The Big Idea is Purphoros on TappedOut.net http://tappedout.net/mtg-decks/the-big-idea-is-purphoros/
Other News
Yesterday I had the huge honor of being able to join the folks at CommanderCast to talk about a whole bunch of things on their podcast. We chatted about my blog, about the artwork I've been making every week for you guys, and about setting up and running an EDH league. While My genuine fear is that I came across as an inarticulate, stammering, out of touch old guy who says "um" a lot, I'm hoping that I did OK and may even help to inspire some of you guys to start up EDH Leagues of your own. It was a really neat experience and I'm deeply grateful to have had the opportunity to be their guest.

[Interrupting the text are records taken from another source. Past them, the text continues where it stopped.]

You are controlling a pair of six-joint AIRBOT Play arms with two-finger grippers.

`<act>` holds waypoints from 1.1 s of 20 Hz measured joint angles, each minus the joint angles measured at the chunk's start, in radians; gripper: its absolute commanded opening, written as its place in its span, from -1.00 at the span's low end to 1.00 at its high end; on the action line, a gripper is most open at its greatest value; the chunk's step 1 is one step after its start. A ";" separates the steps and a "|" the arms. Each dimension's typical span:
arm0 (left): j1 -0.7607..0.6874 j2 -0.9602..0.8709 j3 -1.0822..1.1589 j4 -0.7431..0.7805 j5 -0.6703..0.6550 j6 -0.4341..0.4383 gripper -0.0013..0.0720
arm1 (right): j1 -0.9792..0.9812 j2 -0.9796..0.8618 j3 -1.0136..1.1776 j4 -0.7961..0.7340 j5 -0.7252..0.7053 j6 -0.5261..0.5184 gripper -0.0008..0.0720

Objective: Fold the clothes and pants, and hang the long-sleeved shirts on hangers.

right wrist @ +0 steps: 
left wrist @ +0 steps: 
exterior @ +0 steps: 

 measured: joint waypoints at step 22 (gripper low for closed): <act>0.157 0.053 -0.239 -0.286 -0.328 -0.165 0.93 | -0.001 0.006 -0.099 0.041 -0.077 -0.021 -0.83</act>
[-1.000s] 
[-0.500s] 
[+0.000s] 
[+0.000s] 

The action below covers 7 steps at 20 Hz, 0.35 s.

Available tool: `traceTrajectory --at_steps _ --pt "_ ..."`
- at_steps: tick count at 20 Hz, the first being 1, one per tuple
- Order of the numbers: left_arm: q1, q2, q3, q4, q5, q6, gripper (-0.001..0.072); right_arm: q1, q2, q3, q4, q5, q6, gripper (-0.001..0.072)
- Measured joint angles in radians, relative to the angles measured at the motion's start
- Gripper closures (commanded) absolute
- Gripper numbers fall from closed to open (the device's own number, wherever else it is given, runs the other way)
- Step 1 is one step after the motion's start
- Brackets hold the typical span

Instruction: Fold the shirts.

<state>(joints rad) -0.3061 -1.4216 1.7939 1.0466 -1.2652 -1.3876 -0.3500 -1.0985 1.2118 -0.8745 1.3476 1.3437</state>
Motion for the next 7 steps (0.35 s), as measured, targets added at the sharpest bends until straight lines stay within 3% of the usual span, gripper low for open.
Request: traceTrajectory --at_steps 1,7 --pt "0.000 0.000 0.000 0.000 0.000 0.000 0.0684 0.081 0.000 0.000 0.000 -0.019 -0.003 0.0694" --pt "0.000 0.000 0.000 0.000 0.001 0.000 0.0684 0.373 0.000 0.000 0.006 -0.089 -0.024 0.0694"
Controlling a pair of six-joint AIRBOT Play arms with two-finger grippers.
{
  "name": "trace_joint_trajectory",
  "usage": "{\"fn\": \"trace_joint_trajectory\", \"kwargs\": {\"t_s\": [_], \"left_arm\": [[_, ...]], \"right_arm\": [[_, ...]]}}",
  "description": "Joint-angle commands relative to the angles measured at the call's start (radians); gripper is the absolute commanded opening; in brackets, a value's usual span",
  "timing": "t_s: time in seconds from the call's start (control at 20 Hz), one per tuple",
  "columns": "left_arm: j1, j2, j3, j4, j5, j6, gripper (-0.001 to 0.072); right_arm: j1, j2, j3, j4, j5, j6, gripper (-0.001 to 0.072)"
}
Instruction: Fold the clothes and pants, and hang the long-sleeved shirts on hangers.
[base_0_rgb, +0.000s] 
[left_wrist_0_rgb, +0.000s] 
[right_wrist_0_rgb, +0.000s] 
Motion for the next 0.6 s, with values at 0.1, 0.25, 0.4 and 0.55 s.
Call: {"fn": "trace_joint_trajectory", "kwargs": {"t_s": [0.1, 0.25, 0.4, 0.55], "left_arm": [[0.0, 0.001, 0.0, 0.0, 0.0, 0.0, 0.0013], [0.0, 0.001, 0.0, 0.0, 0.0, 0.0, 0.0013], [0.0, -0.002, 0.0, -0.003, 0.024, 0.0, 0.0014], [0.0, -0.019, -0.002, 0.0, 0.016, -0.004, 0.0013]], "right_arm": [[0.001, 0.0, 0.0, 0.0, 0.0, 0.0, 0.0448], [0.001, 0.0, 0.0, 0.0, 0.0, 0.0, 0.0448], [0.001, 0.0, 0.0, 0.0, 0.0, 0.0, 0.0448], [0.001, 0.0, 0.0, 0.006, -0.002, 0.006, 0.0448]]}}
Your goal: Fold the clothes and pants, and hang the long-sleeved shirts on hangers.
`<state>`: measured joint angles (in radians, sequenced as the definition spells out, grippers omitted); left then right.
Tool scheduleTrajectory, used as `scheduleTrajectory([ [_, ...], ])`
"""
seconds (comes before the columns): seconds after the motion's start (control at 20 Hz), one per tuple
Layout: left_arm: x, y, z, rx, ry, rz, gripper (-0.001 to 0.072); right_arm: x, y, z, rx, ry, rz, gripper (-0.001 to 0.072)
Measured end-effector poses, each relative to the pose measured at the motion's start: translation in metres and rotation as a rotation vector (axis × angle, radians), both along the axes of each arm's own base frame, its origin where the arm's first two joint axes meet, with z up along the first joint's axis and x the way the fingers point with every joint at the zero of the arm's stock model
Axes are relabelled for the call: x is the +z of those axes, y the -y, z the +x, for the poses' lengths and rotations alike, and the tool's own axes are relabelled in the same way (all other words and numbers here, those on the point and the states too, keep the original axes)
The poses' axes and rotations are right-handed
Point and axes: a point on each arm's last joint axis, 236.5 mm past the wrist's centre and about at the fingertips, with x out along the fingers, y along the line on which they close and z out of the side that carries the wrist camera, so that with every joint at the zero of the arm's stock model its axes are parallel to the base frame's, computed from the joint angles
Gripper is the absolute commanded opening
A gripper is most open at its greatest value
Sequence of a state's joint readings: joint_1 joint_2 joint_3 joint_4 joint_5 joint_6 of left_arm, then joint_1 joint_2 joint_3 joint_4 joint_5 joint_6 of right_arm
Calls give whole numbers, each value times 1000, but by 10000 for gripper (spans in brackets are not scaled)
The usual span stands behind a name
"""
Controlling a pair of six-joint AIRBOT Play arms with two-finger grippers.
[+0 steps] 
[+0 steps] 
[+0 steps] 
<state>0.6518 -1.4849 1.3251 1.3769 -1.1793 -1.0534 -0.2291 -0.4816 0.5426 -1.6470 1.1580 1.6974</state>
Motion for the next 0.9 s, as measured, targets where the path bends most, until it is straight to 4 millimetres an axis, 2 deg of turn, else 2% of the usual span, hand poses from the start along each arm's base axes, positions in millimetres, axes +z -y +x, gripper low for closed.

Commandercast is a great podcast and you should check it out.
They're on iTunes or you can just go to their website: http://www.commandercast.com/
Last week marked the beginning of my writing being published on gatheringMagic.com and I've decided to keep offering up my work there for the rest of December. In January I will stop posting Commanderruminations here and will only be published on the gatheringMagic.com website. This has been a stepping stone and while my work here has been fulfilling and has taught me a lot, it doesn't make sense to continue posting in both places. I may keep this site up as a blog devoted to writing about my EDH games. The posts will be shorter and less polished and will probably have lots of interesting stories of the dumb shit I pull off, or that gets pulled off at my expense in EDH games. It will be more personal, more candid, and quite possibly more entertaining.
I am going to take a quick moment to dip into my personal life.
Call your mom. Tell her you love her. Earlier this month my mother passed away after a months-long battle with cancer at the age of 77. She was an inspiration and a huge reason I grew up into the man I am today. I'll just leave it at that. If you can do so - call your mom.